| TASK DIRECTIONS |
What you return must be an exact copy of the lines in the listing below between the line holding "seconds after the" and the line holding "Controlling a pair", inclusive, and nothing more.
*** Block opens ***
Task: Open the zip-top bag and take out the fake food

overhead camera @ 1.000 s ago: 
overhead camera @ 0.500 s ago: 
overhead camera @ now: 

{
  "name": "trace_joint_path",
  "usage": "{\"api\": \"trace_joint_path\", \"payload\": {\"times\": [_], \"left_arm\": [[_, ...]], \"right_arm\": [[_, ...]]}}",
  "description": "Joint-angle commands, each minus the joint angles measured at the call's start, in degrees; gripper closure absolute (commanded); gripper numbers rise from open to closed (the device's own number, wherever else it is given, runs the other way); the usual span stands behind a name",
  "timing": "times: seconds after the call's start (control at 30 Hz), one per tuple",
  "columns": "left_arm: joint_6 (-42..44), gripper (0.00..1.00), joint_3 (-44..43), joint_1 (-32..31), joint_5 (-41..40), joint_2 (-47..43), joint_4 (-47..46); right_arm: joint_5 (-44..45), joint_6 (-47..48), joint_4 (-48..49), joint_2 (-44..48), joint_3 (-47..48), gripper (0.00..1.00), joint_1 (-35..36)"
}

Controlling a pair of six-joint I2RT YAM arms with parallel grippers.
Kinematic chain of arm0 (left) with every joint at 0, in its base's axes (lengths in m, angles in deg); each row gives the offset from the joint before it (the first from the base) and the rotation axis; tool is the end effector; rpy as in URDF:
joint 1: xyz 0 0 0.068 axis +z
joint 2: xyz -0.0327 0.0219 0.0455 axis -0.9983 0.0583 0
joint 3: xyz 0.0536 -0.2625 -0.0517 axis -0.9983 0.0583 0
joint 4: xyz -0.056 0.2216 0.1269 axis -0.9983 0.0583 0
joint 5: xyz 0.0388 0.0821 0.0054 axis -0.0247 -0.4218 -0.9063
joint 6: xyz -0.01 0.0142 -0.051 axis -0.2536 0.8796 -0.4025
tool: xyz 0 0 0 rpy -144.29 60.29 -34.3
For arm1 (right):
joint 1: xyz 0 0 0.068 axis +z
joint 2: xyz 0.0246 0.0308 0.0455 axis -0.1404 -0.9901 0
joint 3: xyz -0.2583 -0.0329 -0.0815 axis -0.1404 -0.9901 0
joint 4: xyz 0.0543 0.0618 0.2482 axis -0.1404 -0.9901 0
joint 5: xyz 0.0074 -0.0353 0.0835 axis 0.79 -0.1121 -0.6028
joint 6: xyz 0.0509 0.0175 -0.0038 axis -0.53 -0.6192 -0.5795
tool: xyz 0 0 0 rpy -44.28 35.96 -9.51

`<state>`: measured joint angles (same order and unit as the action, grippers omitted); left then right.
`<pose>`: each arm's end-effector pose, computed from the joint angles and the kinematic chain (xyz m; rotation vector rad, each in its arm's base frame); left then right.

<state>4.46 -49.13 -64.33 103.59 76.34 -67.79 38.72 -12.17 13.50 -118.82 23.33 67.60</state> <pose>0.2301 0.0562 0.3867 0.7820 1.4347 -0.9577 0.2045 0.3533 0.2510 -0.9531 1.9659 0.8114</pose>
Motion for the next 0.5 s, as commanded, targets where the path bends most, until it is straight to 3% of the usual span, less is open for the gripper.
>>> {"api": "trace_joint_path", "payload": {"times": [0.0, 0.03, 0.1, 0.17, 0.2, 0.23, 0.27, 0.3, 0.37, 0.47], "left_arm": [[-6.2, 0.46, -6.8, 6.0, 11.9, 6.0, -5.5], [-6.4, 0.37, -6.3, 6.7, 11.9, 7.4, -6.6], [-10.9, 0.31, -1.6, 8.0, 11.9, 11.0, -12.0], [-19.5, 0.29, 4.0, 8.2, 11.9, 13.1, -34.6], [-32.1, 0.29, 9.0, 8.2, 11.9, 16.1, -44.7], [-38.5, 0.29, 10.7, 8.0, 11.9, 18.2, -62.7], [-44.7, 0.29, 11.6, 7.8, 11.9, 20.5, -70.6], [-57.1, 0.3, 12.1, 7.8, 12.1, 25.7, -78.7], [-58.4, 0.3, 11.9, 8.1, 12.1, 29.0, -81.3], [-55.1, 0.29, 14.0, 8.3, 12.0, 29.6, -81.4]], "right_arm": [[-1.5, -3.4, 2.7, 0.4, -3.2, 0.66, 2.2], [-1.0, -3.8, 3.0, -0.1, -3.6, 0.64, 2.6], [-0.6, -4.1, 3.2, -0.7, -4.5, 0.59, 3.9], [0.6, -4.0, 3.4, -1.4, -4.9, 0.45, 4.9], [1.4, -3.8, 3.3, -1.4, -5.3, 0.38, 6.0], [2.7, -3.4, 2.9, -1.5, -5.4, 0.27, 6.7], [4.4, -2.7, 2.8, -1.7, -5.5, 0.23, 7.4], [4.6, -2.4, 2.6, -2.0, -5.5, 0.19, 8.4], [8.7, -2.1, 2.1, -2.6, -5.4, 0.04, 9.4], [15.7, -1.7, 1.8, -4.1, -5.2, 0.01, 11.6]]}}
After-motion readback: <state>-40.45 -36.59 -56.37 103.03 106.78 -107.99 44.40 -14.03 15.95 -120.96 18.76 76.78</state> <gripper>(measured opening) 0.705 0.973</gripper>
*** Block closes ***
| ANSWER FOR THIS EXERCISE |
  "timing": "times: seconds after the call's start (control at 30 Hz), one per tuple",
  "columns": "left_arm: joint_6 (-42..44), gripper (0.00..1.00), joint_3 (-44..43), joint_1 (-32..31), joint_5 (-41..40), joint_2 (-47..43), joint_4 (-47..46); right_arm: joint_5 (-44..45), joint_6 (-47..48), joint_4 (-48..49), joint_2 (-44..48), joint_3 (-47..48), gripper (0.00..1.00), joint_1 (-35..36)"
}

Controlling a pair of six-joint I2RT YAM arms with parallel grippers.

There is nothing further to the answer.